» THE TASK
From the line below that contains "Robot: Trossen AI" to the line that contains "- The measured", repeat every line exactly, both ends included, and nothing else.

» STORED DATA
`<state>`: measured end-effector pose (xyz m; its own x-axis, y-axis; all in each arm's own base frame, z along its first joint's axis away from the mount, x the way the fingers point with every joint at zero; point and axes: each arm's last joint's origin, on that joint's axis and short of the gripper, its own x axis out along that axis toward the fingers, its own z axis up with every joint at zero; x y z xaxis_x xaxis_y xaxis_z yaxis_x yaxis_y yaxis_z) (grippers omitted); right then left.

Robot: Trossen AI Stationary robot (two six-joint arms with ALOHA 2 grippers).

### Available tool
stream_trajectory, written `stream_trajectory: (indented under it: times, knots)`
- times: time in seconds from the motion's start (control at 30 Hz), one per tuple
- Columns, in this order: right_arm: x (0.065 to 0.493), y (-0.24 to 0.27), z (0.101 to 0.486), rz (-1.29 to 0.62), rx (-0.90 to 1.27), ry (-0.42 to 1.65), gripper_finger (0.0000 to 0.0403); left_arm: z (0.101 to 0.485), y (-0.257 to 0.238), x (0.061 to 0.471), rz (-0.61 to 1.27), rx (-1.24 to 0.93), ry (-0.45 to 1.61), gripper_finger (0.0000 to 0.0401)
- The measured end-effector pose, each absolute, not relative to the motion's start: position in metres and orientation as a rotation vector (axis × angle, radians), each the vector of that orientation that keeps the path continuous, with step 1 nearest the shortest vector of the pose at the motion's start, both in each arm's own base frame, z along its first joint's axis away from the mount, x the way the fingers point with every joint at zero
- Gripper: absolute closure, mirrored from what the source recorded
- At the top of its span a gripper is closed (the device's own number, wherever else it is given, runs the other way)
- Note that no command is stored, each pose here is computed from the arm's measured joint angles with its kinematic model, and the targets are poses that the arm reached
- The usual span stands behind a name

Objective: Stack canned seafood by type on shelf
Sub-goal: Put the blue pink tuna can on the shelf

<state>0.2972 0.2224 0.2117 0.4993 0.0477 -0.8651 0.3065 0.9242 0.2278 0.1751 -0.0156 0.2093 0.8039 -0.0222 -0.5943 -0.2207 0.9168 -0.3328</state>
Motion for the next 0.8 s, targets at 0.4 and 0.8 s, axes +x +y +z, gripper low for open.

» ANSWER SPACE
Robot: Trossen AI Stationary robot (two six-joint arms with ALOHA 2 grippers).

### Available tool
stream_trajectory, written `stream_trajectory: (indented under it: times, knots)`
- times: time in seconds from the motion's start (control at 30 Hz), one per tuple
- Columns, in this order: right_arm: x (0.065 to 0.493), y (-0.24 to 0.27), z (0.101 to 0.486), rz (-1.29 to 0.62), rx (-0.90 to 1.27), ry (-0.42 to 1.65), gripper_finger (0.0000 to 0.0403); left_arm: z (0.101 to 0.485), y (-0.257 to 0.238), x (0.061 to 0.471), rz (-0.61 to 1.27), rx (-1.24 to 0.93), ry (-0.45 to 1.61), gripper_finger (0.0000 to 0.0401)
- The measured end-effector pose, each absolute, not relative to the motion's start: position in metres and orientation as a rotation vector (axis × angle, radians), each the vector of that orientation that keeps the path continuous, with step 1 nearest the shortest vector of the pose at the motion's start, both in each arm's own base frame, z along its first joint's axis away from the mount, x the way the fingers point with every joint at zero

The work on this exercise is now complete.